2. Unconditional Payments.
a. No later than three (3) days after the Separation Date, the Company shall provide the Executive with a payment, at the Executive’s regular base salary rate, for the time the Executive worked during the Company’s most recent pay period through and including the Separation Date, less applicable statutory deductions and authorized withholdings (the “Final Salary Payment”).
1 |
b. The Company will send the Executive, under separate cover, information about his rights to elect medical, dental and vision insurance continuation coverage under the Consolidated Omnibus Budget Reconciliation Act (“COBRA”), if the Executive has such rights.
Nothing in this Separation Agreement is intended to impair any of the Executive’s rights described in this Section 2.
In addition, and provided that the Executive agrees to and accepts the terms of this Separation Agreement and does not revoke his acceptance of pursuant to Section 14 below:
3. Severance and Amendment of the RSA.
a. The Company will pay the Executive the severance provided for in his Employment Agreement, specifically, a severance payment equal to three months of the Executive’s base salary at his current level ($300,000.00 per year), less applicable statutory deductions and authorized withholdings (the “Severance”). The Severance shall be payable in approximately equal installments on the Company’s regular payroll dates. The first installment of the Severance will be made on the Company’s first (1st) regular payroll date no fewer than ten (10) days following the Company’s receipt of this Separation Agreement executed by the Executive. Each installment of the Severance will be delivered to the Executive in accordance with the Executive’s instruction on file with the Company as of the Separation Date. (For example, Severance installments will be delivered by direct deposit in accordance with the Executive’s direct deposit authorization for receiving payments from the Company that is on file with the Company as of the Separation Date.) The amount of the Severance will be reported on an IRS Form W-2. (For purposes of clarity, this Section 3.a. is intended to fulfill the Company’s conditional obligation under the Employment Agreement to provide the Executive with severance, and, therefore, the Parties agree that the Executive is entitled to receive the Severance provided for under this Section 3.a., subject to the terms and conditions of this Separation Agreement, and not entitled to receive severance under the Employment Agreement.)

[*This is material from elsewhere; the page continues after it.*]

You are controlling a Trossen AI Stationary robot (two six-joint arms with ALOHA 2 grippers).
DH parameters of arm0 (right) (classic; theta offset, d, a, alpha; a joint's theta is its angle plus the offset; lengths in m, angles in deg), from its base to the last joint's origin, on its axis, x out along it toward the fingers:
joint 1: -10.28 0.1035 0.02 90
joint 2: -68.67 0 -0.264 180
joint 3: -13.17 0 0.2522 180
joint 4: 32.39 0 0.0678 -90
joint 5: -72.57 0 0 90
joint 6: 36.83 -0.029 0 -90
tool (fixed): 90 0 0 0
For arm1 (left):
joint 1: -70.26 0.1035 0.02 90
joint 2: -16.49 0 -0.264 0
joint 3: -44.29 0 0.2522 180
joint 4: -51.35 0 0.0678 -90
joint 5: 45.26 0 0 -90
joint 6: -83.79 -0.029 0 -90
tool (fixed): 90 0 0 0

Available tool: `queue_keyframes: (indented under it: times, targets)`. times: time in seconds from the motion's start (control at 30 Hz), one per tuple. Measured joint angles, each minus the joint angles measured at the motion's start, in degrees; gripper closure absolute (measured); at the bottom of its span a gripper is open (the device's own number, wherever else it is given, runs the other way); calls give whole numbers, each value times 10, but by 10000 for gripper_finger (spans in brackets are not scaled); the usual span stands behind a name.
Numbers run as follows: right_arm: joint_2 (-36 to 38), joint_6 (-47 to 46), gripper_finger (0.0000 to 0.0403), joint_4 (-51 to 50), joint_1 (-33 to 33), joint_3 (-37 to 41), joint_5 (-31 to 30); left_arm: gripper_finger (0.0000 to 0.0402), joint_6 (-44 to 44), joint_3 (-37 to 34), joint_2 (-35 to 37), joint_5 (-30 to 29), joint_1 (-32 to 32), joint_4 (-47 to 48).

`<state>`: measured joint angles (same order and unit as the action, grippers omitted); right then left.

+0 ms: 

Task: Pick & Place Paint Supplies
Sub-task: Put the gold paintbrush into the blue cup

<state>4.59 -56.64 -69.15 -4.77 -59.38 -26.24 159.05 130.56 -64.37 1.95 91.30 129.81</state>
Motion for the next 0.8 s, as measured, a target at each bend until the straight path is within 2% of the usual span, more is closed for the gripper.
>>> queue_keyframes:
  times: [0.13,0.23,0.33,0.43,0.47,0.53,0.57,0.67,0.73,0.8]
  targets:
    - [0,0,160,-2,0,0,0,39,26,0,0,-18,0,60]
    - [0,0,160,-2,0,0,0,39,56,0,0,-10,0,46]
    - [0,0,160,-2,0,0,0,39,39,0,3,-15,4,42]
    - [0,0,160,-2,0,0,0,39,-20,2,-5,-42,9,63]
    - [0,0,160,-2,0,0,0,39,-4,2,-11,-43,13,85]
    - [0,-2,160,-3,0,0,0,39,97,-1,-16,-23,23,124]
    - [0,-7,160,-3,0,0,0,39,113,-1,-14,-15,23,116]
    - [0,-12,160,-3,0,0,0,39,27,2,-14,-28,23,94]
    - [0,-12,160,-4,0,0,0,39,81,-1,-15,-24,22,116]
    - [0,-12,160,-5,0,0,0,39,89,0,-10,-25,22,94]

i. The Executive’s entitlement to the Severance and to any installment of it is conditioned on his compliance with (1) each and every provision of this Separation Agreement and (2) each of his obligations under the Employment Agreement and CPR Agreement, respectively, that survives the termination of his employment (e.g., the non-competition covenant in the Employment Agreement). If in the good-faith judgment of the Company, Executive breaches any material provision of this Separation Agreement or any obligation he has under the Employment Agreement or CPR Agreement that survives the termination of his employment, the Company shall be entitled to cancel the Severance and recover from the Executive the full value of any portion of the Severance already paid or awarded as of the date of such breach, less applicable deductions and authorized statutory withholdings.
2 |
b. The Company shall execute and return to the Executive, as executed, the amendment to the RSA Agreement substantially in the form attached hereto as Exhibit 1 (the “Amendment”) no later than ten (10) days following the Effective Date (as defined in Section 14. c. below), provided that the Executive first execute and return to the Company by the Effective Date the Amendment substantially in the form attached hereto as Exhibit 1. In addition, the Amendment shall not become effective and enforceable, if at all, unless and until the Executive agrees to and accepts the terms of this Separation Agreement and the time for revoking his acceptance has expired without his having revoked his acceptance of pursuant to Section 14 below. Should the Amendment go into effect and become enforceable, it shall go into effect and become enforceable and amend the RSA Agreement retroactive to the day that comes immediately before the Separation Date.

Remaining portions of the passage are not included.